■ Work instruction: Print the lines in the listing below that fall between the line with "Picture size 524" and the line with "Room coordinates in", those two lines included, exactly as they stand and with nothing else.

■ Records for the task:
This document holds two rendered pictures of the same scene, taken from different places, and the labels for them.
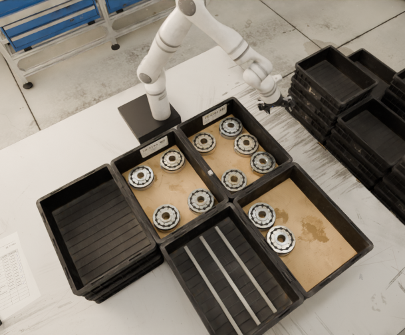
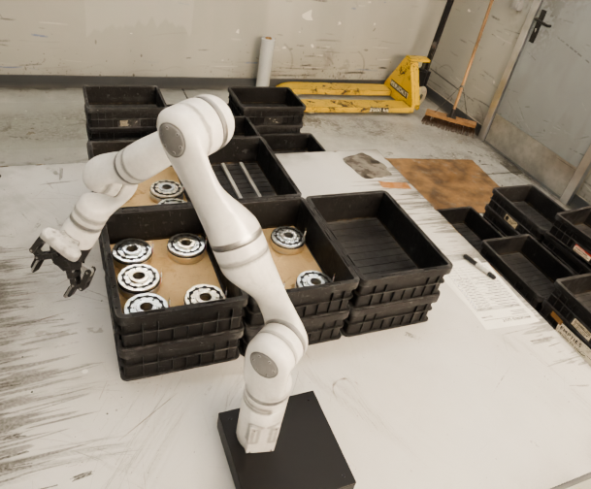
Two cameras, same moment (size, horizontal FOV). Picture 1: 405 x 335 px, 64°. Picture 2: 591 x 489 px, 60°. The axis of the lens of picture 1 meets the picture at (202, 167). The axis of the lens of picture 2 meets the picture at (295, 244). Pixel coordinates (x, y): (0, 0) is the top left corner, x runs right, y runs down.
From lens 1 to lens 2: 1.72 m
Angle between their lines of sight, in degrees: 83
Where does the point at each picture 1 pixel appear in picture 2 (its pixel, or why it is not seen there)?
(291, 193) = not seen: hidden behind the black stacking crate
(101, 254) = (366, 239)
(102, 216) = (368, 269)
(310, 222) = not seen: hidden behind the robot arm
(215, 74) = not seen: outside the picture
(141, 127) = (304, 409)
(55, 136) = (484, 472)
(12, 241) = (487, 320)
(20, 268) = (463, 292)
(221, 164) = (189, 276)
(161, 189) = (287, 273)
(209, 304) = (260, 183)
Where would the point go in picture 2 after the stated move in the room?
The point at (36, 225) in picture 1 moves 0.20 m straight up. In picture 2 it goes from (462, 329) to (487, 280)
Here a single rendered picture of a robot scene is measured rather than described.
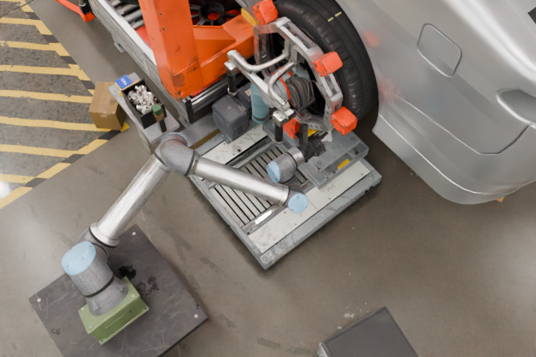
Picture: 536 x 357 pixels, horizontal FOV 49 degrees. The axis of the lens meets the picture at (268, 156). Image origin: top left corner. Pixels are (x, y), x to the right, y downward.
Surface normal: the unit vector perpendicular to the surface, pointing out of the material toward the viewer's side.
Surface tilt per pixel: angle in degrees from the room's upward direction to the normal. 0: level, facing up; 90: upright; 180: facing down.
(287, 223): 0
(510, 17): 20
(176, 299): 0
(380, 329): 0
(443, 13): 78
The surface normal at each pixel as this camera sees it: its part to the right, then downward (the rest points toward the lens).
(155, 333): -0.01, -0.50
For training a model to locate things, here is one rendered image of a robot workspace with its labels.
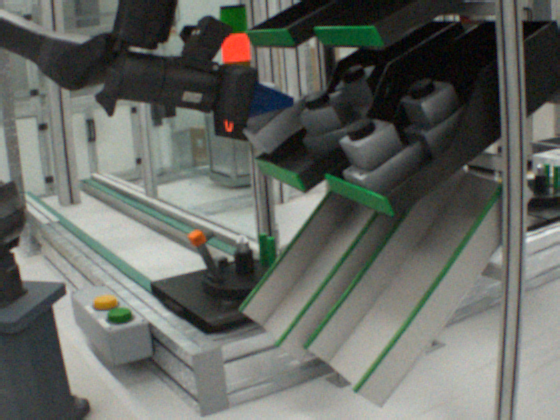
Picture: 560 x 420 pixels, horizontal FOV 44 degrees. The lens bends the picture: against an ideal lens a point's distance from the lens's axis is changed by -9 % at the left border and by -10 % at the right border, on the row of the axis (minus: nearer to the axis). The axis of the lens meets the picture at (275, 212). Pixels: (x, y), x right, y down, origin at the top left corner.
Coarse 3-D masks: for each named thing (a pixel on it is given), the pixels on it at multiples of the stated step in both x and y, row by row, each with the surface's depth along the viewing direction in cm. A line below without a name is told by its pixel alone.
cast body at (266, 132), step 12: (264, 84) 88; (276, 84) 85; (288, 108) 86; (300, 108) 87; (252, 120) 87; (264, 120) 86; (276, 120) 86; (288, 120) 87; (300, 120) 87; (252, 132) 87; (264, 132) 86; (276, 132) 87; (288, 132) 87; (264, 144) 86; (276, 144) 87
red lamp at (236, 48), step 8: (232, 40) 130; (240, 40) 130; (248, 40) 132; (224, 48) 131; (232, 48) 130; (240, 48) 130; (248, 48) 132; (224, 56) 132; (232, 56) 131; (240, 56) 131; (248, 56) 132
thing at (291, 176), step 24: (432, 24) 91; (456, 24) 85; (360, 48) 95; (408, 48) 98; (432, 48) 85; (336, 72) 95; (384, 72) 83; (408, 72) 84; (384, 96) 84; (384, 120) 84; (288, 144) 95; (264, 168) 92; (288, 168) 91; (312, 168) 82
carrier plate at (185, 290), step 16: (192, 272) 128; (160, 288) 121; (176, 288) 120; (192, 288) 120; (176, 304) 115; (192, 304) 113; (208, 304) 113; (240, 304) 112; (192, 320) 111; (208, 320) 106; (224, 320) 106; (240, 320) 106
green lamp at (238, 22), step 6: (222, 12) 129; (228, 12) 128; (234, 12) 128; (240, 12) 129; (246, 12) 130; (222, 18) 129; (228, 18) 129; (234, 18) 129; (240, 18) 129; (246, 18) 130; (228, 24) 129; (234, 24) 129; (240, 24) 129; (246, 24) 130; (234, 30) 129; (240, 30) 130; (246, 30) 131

* * *

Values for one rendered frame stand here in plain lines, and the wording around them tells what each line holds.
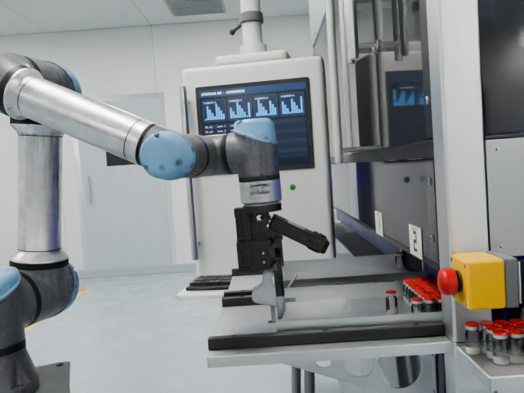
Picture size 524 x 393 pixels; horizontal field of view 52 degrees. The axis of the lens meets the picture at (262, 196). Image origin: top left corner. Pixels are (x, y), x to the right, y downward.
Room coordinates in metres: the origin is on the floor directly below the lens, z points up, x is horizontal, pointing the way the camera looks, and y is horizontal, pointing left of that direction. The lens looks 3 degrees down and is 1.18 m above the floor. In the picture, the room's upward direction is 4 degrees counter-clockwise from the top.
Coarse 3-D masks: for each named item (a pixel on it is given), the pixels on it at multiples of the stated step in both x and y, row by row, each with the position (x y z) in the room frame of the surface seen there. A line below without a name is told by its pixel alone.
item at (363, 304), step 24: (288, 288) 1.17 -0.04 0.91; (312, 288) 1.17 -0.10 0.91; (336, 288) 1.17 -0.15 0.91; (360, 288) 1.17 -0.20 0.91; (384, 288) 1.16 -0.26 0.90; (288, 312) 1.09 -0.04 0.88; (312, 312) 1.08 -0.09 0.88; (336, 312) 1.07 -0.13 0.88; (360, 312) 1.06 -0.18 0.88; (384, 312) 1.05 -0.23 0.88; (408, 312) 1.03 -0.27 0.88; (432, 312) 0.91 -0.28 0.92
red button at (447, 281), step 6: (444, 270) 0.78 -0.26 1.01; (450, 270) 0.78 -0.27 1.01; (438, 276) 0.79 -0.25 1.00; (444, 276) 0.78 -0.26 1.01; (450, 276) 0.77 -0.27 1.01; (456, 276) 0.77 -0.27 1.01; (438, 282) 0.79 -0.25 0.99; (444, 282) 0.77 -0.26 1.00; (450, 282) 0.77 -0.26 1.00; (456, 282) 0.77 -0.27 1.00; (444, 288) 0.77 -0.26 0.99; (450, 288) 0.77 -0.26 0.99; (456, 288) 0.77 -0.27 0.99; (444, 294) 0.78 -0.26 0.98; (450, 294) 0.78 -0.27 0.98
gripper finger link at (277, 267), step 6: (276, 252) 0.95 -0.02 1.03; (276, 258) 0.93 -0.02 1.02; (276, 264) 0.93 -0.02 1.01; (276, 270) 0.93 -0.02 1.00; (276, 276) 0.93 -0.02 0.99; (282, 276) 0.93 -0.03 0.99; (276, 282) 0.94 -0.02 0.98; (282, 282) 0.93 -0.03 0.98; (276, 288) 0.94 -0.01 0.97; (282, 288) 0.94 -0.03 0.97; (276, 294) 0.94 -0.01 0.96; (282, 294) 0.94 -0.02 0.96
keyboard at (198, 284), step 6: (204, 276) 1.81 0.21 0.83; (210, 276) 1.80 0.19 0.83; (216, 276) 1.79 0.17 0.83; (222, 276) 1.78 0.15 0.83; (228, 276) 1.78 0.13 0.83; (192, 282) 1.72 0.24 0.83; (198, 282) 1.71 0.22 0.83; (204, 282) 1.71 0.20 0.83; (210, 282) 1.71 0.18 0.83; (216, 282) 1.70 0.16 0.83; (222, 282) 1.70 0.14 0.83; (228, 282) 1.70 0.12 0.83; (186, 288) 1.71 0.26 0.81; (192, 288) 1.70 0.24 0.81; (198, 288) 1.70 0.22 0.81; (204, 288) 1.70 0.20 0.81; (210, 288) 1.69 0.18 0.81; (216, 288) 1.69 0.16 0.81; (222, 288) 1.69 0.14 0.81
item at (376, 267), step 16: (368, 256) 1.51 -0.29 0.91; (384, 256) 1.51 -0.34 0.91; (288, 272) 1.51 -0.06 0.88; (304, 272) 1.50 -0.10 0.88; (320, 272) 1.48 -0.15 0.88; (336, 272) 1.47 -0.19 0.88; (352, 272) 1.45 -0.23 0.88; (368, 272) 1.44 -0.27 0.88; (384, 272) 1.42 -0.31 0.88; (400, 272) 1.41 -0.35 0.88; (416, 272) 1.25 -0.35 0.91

--

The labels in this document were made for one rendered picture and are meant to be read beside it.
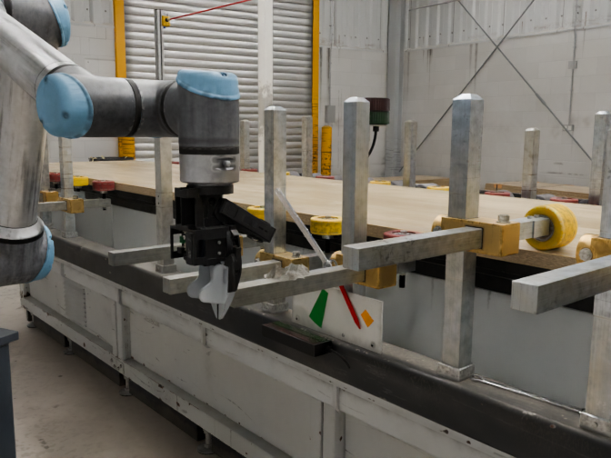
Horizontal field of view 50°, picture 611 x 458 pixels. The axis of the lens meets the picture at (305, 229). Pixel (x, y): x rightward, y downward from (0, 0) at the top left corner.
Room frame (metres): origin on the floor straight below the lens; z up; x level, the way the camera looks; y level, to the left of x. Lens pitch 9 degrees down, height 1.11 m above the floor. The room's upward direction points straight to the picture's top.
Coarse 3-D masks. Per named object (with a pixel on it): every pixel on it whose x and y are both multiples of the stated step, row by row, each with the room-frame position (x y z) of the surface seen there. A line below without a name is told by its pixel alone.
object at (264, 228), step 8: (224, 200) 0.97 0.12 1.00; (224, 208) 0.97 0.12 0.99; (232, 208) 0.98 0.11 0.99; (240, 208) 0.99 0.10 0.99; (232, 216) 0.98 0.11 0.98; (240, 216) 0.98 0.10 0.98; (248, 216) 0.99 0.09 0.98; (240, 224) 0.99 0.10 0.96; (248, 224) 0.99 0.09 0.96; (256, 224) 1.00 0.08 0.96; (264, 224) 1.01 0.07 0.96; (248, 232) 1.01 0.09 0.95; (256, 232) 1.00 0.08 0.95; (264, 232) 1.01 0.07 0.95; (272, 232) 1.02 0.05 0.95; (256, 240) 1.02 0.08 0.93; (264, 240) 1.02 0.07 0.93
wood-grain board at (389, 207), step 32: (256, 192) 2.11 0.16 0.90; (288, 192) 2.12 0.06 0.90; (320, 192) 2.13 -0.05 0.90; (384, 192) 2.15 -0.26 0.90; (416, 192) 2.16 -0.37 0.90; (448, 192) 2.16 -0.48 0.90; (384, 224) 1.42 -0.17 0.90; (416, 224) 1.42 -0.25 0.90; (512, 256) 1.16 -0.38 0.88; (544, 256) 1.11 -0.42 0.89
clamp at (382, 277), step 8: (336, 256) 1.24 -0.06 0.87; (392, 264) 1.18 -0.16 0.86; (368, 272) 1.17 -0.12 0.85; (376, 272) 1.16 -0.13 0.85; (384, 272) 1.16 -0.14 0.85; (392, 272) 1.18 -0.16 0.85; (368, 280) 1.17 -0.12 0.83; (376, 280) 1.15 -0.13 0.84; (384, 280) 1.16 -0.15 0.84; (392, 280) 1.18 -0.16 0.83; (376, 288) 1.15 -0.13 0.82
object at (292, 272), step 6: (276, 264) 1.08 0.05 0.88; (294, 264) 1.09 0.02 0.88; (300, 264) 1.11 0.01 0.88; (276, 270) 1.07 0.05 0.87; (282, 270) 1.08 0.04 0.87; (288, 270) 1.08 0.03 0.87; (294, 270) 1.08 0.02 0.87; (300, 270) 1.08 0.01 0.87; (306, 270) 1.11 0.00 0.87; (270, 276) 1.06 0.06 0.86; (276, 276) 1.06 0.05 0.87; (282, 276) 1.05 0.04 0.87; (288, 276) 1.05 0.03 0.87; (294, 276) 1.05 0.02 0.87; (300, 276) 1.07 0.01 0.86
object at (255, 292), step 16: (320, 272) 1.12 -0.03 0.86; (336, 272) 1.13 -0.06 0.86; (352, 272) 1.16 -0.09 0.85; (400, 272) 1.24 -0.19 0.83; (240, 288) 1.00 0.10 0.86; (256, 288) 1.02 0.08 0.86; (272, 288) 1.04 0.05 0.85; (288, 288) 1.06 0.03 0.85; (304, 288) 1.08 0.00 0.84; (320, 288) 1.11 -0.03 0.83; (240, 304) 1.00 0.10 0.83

■ Answer to this task:
Picture size 524 x 393 pixels; horizontal field of view 52 degrees. The axis of the lens meets the picture at (262, 196). Image origin: top left corner. Pixels are (x, y), x to the right, y downward.
Room coordinates in metres: the origin is on the floor directly below the lens, z points up, x is horizontal, pointing the way the camera looks, and y is horizontal, pointing left of that direction. The lens looks 3 degrees down and is 1.18 m above the floor. In the picture, the room's upward direction is 4 degrees counter-clockwise from the top.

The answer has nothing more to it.